17. Keep the question in mind. Refer back to what you’re trying to answer so that you’re sure it’s relevant and so the reader can see what you’re trying to achieve.
18. Use the wordcount to understand what’s required of you. A 1500-word essay will need to make bold points and clear arguments. A 500-word piece will likely require no more than a brief summary of main points. A 10,000-word dissertation wants in-depth analysis and extensive knowledge of the field. Too often, a standard essay of 1500-3000 words either contains too much detail so it goes over limits or it has unnecessary padding because the student didn’t go in to enough detail. An essay isn’t an exhaustive study, neither is it a quick look at some bulletpoints.
19. Take care of your essay. When you’ve got a good argument, don’t blow it by not checking for dodgy spellings! Make sure the assignment is presentable and as error-free as possible before handing it in.
20. Talk through with study friends.

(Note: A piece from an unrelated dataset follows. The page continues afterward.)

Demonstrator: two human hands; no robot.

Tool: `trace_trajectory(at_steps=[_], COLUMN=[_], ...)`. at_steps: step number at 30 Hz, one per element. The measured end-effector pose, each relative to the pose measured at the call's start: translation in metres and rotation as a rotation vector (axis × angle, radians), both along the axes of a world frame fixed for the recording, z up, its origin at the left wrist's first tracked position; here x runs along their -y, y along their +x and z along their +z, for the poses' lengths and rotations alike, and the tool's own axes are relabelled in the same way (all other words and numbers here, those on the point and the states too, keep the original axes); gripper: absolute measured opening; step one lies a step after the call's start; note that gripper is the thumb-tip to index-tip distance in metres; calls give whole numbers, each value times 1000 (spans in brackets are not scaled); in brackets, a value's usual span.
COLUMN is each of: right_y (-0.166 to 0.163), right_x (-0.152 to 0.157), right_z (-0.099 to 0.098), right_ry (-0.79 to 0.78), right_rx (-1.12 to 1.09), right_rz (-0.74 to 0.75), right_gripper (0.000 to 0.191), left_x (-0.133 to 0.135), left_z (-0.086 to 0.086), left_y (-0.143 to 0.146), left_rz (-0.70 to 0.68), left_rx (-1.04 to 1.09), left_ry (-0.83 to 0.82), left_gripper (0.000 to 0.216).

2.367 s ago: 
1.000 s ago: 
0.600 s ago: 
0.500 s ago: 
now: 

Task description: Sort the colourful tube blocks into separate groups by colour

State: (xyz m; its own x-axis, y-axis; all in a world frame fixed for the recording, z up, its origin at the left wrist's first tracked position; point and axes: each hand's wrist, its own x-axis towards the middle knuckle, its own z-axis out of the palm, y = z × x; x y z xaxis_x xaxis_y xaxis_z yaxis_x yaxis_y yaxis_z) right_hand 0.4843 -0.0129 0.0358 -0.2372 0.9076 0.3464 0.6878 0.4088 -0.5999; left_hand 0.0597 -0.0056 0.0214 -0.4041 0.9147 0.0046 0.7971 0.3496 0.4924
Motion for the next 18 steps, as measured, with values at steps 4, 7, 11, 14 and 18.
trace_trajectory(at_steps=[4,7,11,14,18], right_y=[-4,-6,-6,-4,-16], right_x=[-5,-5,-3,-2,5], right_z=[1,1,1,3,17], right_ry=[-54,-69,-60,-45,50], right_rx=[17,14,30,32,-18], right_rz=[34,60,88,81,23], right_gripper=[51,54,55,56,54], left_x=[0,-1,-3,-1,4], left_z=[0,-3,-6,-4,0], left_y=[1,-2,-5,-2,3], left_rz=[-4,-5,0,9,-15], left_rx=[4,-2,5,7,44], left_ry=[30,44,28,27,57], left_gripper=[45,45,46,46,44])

It’s not for everyone, but some people like to gang up and discuss their thoughts. Debating in an informal atmosphere can uncover issues you hadn’t considered. And the moral support is positive too.
21. Work when it suits you best. “Never” is not an option. Early in the morning, over the weekend, from 2-4am…find when you’re on fire, then produce awesome work.
22. State examples. It’s not all about references. Sometimes your point can hit home when you describe a working example. Unfortunately, this doesn’t work for all disciplines, so be careful.
23. Open your mind to all possibilities. You may think you’re about to solve all the world’s problems…Then you find a wealth of texts arguing against your amazing plan. Don’t feel bitter. Be prepared to change your view if necessary. If you still refuse, speak to your tutor ASAP so they can either declare your problem-solving genius or help you to think differently…
24. Go further than stating the case. The point of arguing in an essay is…well, arguing. Once you reach an opinion or conclusion, explain the implications and how it works.
25. Go beyond the core texts. Remember the first point? Read, read, READ! Well the reading doesn’t stop once you’ve exhausted the books on your shelf and on your reading list. Explore the library, go online for the wealth of journals out there, get to grips with the latest arguments.
26. But do know when to stop reading. Yes, you need to do a lot of background research. That’s a big deal in Higher Education. But you have to stop at some point so you can actually write stuff down. So find a balance, or the work won’t get done. And I don’t want you blaming me because I told you to keep reading! 😉
When your essay comes back, pay attention to your feedback and don’t be scared to request more detail from your tutor if you didn’t get enough. You deserve quality feedback as you’re here to learn, not to stab in the dark and hope for the best!